[REQUIREMENT]: Below are some records: retype them all exactly, but not the pictures.

Items from a data source:
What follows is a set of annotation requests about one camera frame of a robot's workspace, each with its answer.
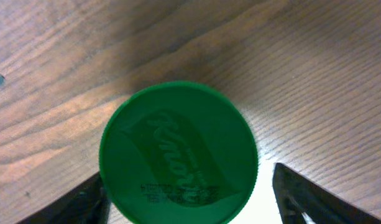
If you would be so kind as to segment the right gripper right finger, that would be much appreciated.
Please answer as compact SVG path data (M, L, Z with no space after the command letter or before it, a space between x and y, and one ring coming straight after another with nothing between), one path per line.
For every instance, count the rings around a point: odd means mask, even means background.
M343 201L285 164L276 163L272 187L283 224L313 222L381 224L381 219Z

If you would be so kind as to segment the green lid seasoning jar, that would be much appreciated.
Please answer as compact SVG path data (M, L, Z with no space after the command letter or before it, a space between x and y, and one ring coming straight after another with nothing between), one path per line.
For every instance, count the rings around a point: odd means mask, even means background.
M111 116L99 171L132 223L229 223L258 174L249 125L218 91L194 82L143 89Z

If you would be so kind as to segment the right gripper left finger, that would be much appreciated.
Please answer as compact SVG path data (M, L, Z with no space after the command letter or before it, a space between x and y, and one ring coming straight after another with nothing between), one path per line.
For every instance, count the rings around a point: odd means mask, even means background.
M107 224L111 201L99 173L19 224Z

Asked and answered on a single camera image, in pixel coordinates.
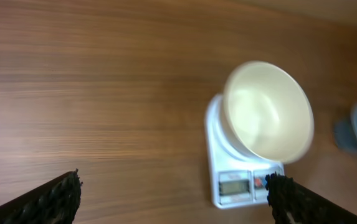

[WORKED SOLUTION]:
What follows is a set of annotation requests about one camera frame of a robot's workspace, each with its answer.
If you would be so kind as to segment the right gripper right finger, that would be much appreciated.
Please answer as compact SVG path data (M, L, Z with no space after the command letter or before it, a space between x and y, and one ring coming straight after another with nothing between), one path per line.
For every instance, count the rings around a point: odd means mask, even means background.
M343 201L285 164L276 163L272 187L283 224L313 222L381 224L381 219Z

If you would be so kind as to segment the green lid seasoning jar, that would be much appreciated.
Please answer as compact SVG path data (M, L, Z with no space after the command letter or before it, a space between x and y, and one ring coming straight after another with nothing between), one path per line.
For every instance, count the rings around a point: odd means mask, even means background.
M111 116L99 171L132 223L229 223L258 174L249 125L218 91L194 82L143 89Z

If you would be so kind as to segment the right gripper left finger, that would be much appreciated.
Please answer as compact SVG path data (M, L, Z with no space after the command letter or before it, a space between x and y, and one ring coming straight after another with nothing between), one path per line.
For every instance, count the rings around a point: odd means mask, even means background.
M107 224L111 201L99 173L19 224Z

Asked and answered on a single camera image, in pixel coordinates.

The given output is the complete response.